Monday, April 29, 2013

Life Of A Black Man

Lately I have notice how women respond to me as a black man now. White women seem to be scared or they just ignore me. Black women very seldom even look my way. They too ignore my presence. Is this something that women do? I smile and try to be pleasant but a lot of times I don't even get a response back from them. I have to wonder. I remember when I was much bigger than I am now. People would stare and ignore because it was like they were going to catch my fat on them. Some laughed, some even shook their head. Men would not even look my way. Today a little less weight on me I would have to say its not about the weight. It's about the look. I am a black man and I am a threat. I have to remind myself of that when I am ignored in the rooms of AA by people who don't know me.
I am not a part of just an extension. That's how I feel. But for me we are all there for one common goal. To stay sober. I think sometimes their love and tolerance rule applies to only a few.

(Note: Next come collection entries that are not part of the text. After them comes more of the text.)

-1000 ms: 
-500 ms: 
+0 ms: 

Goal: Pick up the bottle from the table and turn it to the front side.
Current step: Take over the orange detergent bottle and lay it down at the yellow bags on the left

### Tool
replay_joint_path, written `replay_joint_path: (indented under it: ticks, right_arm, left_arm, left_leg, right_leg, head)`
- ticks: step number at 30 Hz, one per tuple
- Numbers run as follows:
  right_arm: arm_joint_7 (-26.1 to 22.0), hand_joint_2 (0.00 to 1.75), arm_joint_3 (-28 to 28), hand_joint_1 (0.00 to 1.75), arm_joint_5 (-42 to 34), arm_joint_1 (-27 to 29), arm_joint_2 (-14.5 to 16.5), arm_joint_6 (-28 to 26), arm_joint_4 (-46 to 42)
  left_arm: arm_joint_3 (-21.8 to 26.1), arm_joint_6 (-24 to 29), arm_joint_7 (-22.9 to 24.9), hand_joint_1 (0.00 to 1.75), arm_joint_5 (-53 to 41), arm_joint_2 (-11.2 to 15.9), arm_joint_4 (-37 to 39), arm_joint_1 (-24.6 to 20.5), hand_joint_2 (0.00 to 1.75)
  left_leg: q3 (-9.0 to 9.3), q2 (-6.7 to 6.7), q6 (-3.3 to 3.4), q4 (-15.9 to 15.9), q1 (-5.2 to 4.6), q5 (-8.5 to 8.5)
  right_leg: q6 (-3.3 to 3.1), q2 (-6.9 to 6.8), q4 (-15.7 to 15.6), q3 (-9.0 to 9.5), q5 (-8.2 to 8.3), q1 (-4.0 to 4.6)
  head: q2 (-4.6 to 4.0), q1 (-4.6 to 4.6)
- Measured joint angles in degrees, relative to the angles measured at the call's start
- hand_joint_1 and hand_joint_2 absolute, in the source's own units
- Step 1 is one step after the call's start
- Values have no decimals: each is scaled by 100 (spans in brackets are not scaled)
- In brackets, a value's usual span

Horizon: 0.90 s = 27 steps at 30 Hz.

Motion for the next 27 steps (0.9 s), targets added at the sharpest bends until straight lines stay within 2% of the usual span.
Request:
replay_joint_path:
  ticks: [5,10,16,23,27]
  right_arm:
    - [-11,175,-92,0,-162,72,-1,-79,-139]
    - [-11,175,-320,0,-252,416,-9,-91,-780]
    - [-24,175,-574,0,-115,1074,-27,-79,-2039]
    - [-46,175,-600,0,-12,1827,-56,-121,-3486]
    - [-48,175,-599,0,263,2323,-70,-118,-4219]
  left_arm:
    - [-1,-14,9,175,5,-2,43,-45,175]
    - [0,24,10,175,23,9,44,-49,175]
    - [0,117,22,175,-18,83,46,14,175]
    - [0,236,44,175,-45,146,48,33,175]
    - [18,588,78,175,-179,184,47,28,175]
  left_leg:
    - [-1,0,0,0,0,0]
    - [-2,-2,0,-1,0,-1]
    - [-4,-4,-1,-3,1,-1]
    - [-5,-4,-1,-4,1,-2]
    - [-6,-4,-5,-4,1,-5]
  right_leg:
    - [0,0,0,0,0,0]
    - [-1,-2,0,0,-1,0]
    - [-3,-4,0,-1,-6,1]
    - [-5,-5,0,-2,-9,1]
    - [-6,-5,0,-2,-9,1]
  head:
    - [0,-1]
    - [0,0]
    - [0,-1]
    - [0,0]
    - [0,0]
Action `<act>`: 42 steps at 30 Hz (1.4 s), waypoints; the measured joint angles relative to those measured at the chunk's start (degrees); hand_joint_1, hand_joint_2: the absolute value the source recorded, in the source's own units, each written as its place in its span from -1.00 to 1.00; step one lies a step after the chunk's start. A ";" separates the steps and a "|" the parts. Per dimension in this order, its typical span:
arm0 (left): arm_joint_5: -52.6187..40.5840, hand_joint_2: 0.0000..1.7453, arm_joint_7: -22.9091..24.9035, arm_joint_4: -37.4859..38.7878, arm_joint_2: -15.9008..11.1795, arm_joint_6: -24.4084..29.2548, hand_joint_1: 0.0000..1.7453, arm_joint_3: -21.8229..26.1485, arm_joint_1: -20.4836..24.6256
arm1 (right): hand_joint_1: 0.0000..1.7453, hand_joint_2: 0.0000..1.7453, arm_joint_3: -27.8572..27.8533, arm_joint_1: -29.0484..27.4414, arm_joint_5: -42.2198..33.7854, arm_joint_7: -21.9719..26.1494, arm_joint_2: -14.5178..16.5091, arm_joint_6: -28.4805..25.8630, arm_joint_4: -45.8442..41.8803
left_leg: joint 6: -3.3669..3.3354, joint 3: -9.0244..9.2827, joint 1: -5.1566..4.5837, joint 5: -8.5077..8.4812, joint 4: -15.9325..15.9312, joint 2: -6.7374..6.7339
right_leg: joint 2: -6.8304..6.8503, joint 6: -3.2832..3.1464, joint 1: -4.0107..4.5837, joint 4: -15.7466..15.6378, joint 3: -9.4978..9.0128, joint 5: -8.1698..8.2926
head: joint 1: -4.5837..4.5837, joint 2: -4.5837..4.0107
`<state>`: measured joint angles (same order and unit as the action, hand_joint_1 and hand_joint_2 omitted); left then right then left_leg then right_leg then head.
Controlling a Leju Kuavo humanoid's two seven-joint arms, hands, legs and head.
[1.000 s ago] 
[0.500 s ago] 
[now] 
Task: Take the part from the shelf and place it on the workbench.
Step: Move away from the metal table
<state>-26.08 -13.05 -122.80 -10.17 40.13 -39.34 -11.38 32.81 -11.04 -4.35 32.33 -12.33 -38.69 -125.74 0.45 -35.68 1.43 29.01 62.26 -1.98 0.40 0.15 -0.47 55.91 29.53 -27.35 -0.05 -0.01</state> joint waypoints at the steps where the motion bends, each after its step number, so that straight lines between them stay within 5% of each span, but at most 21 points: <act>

I heard the other night a comment about a transwomen in the rooms. They called her a he/she and then she was called an it. There was laughter. I asked what are you calling me? What are they saying I am? I had to let that go because its none of my business what they think of me.

Saturday, April 13, 2013

First Time

It's the little things that are happening in my life that make the biggest impact for me lately. Last week I got into my first tux and and went to a black tie affair. I had wondered what it would feel like to be in a suit. Would it feel different? It felt just like I had put on a new layer of skin. It was such a great fit.
I had a little anxiety when they were measuring me for my tux. Touching me around my chest. What would happen if they discovered what I am. Then I realized that I am me. I don't have to explain anything. I am Charley and I am a proud trans man. Nothing more, nothing less.
It's amazing where my anxiety about being trans can come up in a moments notice.